Profile: Colonel Gaddafi's son Saif al-Islam

The eccentric Libyan leader's son, Saif al-Islam, has emerged as the key broker in Tripoli's detente with the West, report Alastair Jamieson and Colin Freeman.

Saif al-Islam
Saif al-Islam Credit: Photo: JONATHAN LODGE

Save perhaps for his fondness for pet tigers, Saif al-Islam could be said to enjoy much in common with Lord Mandelson, who he met at the Rothschild family estate in Corfu only days before the release of the Lockerbie bomber.

Yet as he escorted Abdelbaset Ali Mohmed al Megrahi back home to Libya on a private jet last week, the 37-year-old son of Colonel Gaddafi showed he also has his father's ability for mischief making.

In a TV broadcast recorded on the plane, he sparked a new row between Britain and Libya by claiming that the release of the Pan Am culprit had indeed been linked to lucrative business deals - despite Downing Street's insistence that it was purely a matter for the Scottish government.

"It is to be said for the first time, you were present on the table in all commercial, oil and gas agreements that we supervised in that period," he told Megrahi, as the pair sat together in the private jet's luxury lounge. "You were on the table in all British interests when it came to Libya, and I personally supervised this matter."

His comments, which were released late on Friday night, were recorded for Libya's Al Motawasset TV, a new channel launched by Saif al-Islam only a few days ago. Given his roving role at the centre of Libyan politics, it may not be the last political "exclusives" that he has to offer.

With every step that the North African state has taken to end its pariah status, he has played a central role - be it the talks to end Libya's secret nuclear programme, recent prisoner releases, or lucrative trade deals. His fluent English, and ability to act as the acceptable face of the Gaddafi family, has seen him cultivate a dazzling array of contacts, ranging from the Duke of York and Lord Mandelson through to American billionaires, yacht-owners and party hosts.

Born the second oldest of seven of Col Gaddafi's sons, the young Saif al-Islam experienced the international hostility to his father's regime at first hand, losing a four-year-old sister to a US missile attack on the family home in Tripoli in 1984. But in keeping with the unpredictable nature of his father's regime, he grew not into a fellow revolutionary firebrand, nor a spoilt Arab playboy, but as an earnest young man with an interest in progressive politics and the reform of his country.

Eight years after 1984 shooting of WPC Yvonne Fletcher outside the Libyan embassy in London, for which Libya has accepted responsibility, he began a part-time PhD in governance and international relations at the London School of Economics. Explaining his decision to buy a flat in London in 2002, he said his outcast father would not meet the cost of long stays at top hotels. "Living at Claridge's is not an option," he told an interviewer.

A designer and painter, he also has an architecture degree from Al-Fateh University in Tripoli as well as a Masters in business from Imadec University in Vienna. While his main residence remains Col Gaddafi's military compound in Tripoli, he also has a farm outside the city, where he keeps two pet tigers.

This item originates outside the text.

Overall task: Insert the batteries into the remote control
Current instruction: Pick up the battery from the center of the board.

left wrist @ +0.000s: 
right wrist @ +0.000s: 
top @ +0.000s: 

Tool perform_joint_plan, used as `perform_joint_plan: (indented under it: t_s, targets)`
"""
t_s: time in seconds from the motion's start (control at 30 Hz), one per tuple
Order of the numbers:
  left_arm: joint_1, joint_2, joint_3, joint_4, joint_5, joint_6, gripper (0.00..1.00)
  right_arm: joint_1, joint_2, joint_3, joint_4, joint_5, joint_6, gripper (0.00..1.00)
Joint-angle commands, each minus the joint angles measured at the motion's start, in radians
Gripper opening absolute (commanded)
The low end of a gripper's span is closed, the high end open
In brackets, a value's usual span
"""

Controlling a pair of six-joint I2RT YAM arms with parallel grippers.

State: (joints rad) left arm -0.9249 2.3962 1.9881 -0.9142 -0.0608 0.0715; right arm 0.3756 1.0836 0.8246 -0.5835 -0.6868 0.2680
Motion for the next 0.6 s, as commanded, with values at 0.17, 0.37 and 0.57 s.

In contrast to his father, when once acted as a bankroller for the IRA and numerous other terrorist groups, Saif al-Islam has channeled cash into humanitarian causes as chair of the wealthy Gaddafi International Charity and Development Foundation, which devotes itself to "development and humanitarian work in social , economic, cultural and human rights fields". Only last month, it signed an agreement with his alma mater, the LSE, t donate £1.5 million to the university over the next five years.

However, while he has long been tipped as the man to take over from his father, Saif al-Islam declared uin 2008 that he had no interest in "inheriting" his reign, claiming that he would withdraw from formal politics altogether.

"My role now is to build a civilized society that has free and genuine institutions, just ties and organizations, and unions," he declared. Despite his avowed intentions, however, critics say Libya's human rights record remains poor. As a Western diplomat in Tripoli told The Sunday Telegraph earlier this year: "There are still serious limits to freedom of speech and political activism here, and threats to the regime are dealt with severely."

Saif al Islam's last big brokering act was the release in 2007 of six Bulgarian nurses who spent eight years in a Libyan prison charged with infecting children with the HIV virus. The other partner in the deal was France's Nicolas Sarkozy, for whom it was an early diplomatic coup. The gloss was somewhat taken off, however, when Saif al-Islam subsequently revealed the handover was linked to the sale of anti-tank missiles and a radio communications system to Libya. Whatever his diplomatic talents, discretion is perhaps not one of them - as Gordon Brown may now well be feeling.